◆ What the task requires: Begin at the line below that has "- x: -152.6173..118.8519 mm" and stop after the line that has "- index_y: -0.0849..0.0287". Please restate only those lines, word for word.

════════════════

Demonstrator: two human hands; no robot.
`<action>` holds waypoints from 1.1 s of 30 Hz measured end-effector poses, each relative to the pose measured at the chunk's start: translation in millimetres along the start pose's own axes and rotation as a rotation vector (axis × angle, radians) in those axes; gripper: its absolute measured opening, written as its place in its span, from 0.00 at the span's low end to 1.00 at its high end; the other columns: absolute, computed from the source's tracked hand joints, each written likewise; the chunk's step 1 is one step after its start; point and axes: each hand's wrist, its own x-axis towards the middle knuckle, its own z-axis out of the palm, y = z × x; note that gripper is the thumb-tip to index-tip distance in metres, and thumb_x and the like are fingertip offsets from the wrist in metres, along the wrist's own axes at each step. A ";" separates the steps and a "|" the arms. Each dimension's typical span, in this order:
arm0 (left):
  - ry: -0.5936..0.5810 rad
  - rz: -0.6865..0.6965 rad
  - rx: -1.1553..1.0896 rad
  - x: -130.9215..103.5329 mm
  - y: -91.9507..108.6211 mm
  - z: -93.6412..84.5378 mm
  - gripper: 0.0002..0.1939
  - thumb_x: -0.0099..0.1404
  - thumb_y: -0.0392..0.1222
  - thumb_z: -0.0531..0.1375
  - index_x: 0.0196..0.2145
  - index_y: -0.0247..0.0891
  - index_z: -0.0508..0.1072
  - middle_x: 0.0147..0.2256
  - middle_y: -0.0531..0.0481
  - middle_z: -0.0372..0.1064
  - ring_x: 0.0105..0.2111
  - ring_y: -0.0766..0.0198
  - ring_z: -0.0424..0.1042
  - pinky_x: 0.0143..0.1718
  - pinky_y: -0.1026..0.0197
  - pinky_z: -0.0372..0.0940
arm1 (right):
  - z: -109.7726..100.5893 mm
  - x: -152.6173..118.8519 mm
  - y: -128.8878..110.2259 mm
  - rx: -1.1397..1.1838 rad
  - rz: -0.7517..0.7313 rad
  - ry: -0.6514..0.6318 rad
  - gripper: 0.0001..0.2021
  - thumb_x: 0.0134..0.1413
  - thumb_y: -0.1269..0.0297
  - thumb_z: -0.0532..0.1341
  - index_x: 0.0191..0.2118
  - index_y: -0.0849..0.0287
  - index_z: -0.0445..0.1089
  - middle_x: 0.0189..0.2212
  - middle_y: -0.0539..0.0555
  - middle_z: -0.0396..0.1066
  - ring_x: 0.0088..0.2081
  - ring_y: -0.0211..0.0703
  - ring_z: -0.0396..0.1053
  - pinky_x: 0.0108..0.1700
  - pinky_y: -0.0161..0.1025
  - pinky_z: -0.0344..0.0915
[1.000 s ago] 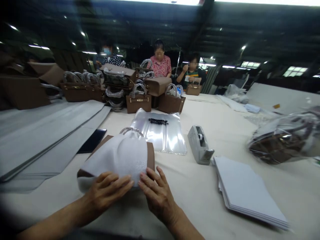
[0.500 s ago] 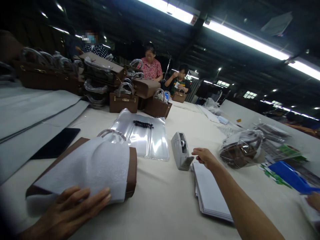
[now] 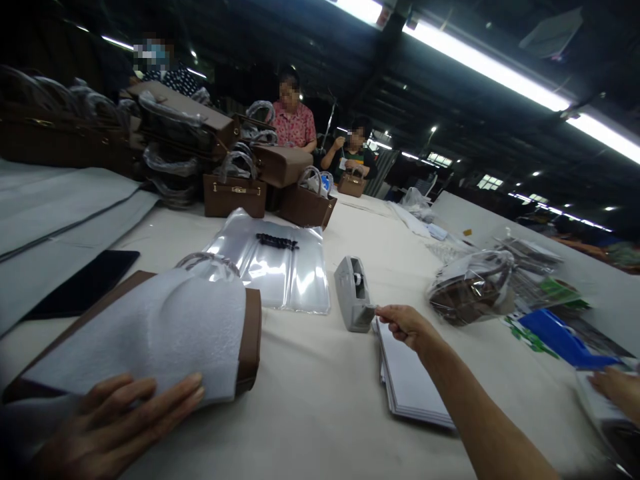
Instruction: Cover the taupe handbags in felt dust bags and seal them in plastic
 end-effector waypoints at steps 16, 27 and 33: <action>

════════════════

◆ Written reply:
  - x: -152.6173..118.8519 mm
  - y: -128.8878..110.2259 mm
  - rx: -1.1397..1.1838 rad
  - rz: -0.7517..0.7313 rad
  - ry: -0.6514..0.6318 rad
  - gripper: 0.0001..0.2021
  - thumb_x: 0.0134..0.1413
  - thumb_y: -0.1269..0.0297
  - thumb_z: -0.0532..0.1341
  - index_x: 0.0191..0.2118
  - index_y: -0.0849..0.0287

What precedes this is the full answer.